Since it's inception, the PingER project has amassed more than 5 years worth of historical ping data from a few tens of monitoring sites around the world to many hundreds of remote sites in over 100 countries. PingER provides some canned tabular and graphical reports. If further insight is needed then the PingER data has/can be accessed and used by collaborators and others in the industy to research network related theories. When access to archived data is needed for a user's research/use, there are a few options available for the user to selecting the data to download. When using this data, please acknowledge the IEPM-PingER project.

PLEASE NOTE: All times associated with the rawdata downloaded from PingER are measured with respect to GMT.

  1. Historical data is available for ftp download from here. Within the directory, you can choose to receive data for a specific year, dating back to 1997, or recent data contained in the hep/ directory. Simply download the data to your local area and go to work on analysing it.

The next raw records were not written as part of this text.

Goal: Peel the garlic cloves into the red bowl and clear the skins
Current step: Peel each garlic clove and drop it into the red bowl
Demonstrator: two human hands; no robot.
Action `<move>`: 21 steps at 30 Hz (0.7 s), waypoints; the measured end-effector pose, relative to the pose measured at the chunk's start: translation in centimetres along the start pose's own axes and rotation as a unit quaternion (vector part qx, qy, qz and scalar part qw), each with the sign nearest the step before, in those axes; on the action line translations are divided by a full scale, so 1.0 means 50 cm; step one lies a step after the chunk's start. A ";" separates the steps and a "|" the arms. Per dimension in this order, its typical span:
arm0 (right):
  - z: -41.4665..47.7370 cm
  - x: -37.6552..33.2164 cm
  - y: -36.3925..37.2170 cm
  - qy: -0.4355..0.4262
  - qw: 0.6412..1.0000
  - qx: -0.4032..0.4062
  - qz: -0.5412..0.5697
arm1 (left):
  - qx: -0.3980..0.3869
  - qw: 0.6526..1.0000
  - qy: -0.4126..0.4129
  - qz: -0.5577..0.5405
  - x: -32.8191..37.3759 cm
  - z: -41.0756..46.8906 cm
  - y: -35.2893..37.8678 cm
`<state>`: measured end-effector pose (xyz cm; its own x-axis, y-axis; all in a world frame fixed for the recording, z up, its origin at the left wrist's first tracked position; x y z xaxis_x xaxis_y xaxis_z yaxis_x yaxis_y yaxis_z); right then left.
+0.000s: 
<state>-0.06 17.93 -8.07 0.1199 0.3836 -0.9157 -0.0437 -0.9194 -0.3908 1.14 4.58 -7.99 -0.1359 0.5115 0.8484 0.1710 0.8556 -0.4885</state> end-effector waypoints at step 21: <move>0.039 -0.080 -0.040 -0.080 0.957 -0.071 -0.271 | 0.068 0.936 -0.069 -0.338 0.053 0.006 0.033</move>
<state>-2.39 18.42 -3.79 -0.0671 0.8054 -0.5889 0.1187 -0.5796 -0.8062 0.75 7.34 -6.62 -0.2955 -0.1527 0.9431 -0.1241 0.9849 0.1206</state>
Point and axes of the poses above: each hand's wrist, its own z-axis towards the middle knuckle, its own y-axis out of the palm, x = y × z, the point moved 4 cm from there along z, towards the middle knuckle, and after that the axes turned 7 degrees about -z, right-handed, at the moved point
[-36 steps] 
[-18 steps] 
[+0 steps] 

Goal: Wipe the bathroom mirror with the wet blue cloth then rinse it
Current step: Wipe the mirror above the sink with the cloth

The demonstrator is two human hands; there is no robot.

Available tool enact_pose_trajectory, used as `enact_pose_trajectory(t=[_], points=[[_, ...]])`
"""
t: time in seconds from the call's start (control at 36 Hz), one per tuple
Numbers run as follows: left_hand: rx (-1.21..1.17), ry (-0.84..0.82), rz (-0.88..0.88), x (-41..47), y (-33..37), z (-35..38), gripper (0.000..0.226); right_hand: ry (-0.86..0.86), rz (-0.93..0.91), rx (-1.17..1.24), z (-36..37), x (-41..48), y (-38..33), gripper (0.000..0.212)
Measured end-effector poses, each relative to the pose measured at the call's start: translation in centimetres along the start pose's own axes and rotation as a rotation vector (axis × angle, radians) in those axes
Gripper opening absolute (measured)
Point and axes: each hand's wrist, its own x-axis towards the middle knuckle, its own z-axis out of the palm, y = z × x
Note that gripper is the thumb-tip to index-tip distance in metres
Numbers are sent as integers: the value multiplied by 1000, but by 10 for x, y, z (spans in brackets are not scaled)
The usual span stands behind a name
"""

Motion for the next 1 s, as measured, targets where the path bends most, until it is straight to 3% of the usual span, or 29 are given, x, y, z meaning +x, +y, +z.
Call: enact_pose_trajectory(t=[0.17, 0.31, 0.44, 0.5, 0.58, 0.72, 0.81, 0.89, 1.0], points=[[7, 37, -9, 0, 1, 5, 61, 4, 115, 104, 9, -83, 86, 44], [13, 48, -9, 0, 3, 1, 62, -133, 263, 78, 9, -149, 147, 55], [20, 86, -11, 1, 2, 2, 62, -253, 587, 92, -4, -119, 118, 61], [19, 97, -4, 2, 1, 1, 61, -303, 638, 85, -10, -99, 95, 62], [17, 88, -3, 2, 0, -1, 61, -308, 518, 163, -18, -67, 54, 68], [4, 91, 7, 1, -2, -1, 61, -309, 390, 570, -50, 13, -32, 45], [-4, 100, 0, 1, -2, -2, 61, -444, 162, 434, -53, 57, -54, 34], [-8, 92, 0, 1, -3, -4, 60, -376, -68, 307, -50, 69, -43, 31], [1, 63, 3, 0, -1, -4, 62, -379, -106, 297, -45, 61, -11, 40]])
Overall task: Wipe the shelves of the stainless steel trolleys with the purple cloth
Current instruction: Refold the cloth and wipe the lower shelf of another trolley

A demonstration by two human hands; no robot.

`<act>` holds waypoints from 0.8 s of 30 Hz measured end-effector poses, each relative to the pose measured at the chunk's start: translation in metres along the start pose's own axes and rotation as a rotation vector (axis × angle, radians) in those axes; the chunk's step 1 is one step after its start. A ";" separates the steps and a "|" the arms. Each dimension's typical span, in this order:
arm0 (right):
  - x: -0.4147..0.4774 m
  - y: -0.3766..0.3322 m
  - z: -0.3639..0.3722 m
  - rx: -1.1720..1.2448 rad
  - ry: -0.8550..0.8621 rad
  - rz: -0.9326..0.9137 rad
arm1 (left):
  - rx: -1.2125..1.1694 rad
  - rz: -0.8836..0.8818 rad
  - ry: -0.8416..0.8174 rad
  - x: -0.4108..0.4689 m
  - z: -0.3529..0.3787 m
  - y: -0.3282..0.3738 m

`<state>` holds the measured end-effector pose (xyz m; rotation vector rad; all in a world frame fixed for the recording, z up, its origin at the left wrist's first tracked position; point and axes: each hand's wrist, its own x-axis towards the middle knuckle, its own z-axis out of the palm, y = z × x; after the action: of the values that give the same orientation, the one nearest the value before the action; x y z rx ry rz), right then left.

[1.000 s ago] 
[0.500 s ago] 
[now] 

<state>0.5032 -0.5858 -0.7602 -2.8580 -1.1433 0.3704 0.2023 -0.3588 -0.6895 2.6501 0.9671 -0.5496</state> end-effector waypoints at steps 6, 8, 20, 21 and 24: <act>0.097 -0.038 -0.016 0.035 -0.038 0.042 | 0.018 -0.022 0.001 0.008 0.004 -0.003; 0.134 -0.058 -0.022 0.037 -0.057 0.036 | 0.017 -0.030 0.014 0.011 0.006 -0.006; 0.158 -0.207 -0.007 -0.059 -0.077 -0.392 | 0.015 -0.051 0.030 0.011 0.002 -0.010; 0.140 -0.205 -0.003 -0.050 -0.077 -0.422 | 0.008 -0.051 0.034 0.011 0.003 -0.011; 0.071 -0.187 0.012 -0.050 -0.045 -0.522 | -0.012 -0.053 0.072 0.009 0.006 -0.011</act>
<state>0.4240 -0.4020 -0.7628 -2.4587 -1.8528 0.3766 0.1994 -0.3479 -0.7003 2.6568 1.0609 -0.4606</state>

  2. The user can visit our online distribution of historical data accessible at http://www-iepm.slac.stanford.edu/cgi-wrap/pingtable.pl, selecting various options in the form based on the user's needs, to view the data. From the web page, the data is available for download in tab-separated-value (.tsv) format which makes it easy to import into Excel. Another option via the Pingtable is that the user can write a script to use an HTTP GET with the appropriate QUERY_STRING in the URL and work with the data locally:
    e.g. http://www-iepm.slac.stanford.edu/cgi-wrap/pingtable.pl?format=tsv&dataset=hep&file=packet_loss&by=by-site&size=100&tick=hourly&year=2004&month=02&day=22&from=SLAC&to=WORLD&ex=none
    The example above will get you the hourly data from SLAC to all the sites in the world for Feb 22, 2004. Stepping through all the days for the last X days will get you all the data per the request. It will come back in tab separated format which can be imported into Excel or your favorite spreadsheet application.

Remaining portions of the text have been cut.